Edmund’s expression flickered. Something shifted behind his eyes.
“You spent thirty years building an empire to prove that you matter. To prove that the world was wrong to ignore you.” I took another step forward. “But look at what you’re doing to people just like the boy you used to be. Look at the children in Veldros who were going hungry because their parents couldn’t make ends meet. Look at the orphans in Dunmarch whose families lost everything when the wards failed.”
“That’s not...” Edmund’s voice faltered.
“You wanted to make sure no one could ever hurt you again. I understand that. But somewhere along the way, you became the one doing the hurting.” I stopped an arm’s length from him. “You became the obstacle that other desperate children have to overcome. You became exactly what made you suffer.”
Edmund stared at me. The calculation in his eyes gave way to something rawer. Something that looked almost like recognition.
“I never wanted...” He stopped. Swallowed. Started again. “I never wanted anyone to go through what I went through. Ever. I swore that I would never be powerless again. That I would never let anyone make me feel the way I felt standing next to my mother’s grave.”
“But you’ve made other children stand next to their parents’ graves. You’ve made other families lose everything. You’ve made other orphans wonder why no one cares whether they live or die.”
The words hit him like physical blows. I watched the walls he had built over thirty years begin to crack.
Edmund Gray broke gradually, without dramatic collapse. He simply stopped fighting. The tension went out of his shoulders. The hardness left his eyes. He stood in the center of his fortress surrounded by the people who had come to destroy everything he built, and he let the mask fall away.
“I became exactly what I hated.” The words came out barely above a whisper. “I told myself I was just surviving. Just protecting what I earned. Just making sure the world couldn’t hurt me again.”

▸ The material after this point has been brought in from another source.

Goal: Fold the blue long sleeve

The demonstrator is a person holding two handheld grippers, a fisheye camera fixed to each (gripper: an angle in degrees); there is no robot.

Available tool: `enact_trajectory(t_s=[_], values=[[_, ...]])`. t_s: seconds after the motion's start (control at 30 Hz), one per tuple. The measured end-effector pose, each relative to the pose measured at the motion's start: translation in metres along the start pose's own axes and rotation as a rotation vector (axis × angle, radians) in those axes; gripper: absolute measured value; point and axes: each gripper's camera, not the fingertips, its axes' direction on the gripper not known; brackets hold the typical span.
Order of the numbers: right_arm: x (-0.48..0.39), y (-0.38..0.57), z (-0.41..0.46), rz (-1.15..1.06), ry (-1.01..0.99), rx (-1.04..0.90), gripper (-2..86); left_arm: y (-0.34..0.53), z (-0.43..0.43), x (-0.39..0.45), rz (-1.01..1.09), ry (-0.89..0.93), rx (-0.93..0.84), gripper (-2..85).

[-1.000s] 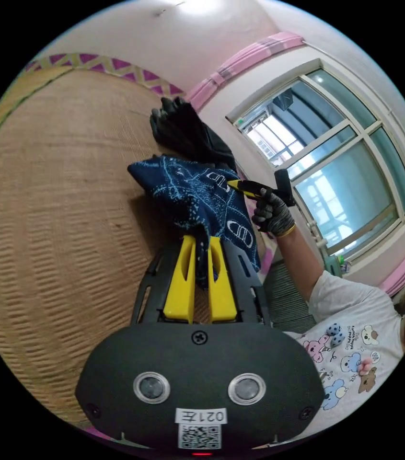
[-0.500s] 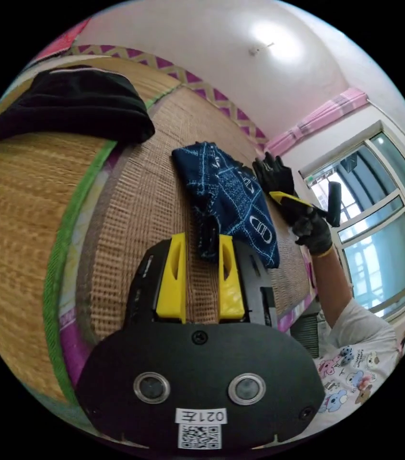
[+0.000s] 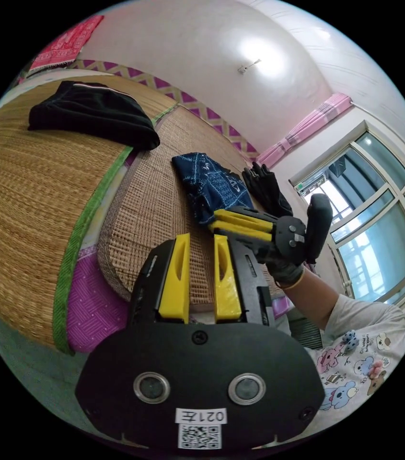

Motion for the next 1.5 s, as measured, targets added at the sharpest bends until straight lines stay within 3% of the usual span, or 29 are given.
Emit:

He looked at me. Really looked at me. He wasn’t seeing a threat anymore. He saw someone who understood what drove him.
“I’m sorry,” he said. The words cracked in his throat. “I’m so sorry.”
Tears ran down his face. Real grief and shame. He had stopped calculating the accumulated weight of three decades of choices that had led him to this moment.
Felix shifted uncomfortably beside me. Adrian and Duncan exchanged glances. Roderick and Henrick stood frozen at their posts. Owen watched from near the door with an expression I couldn’t read.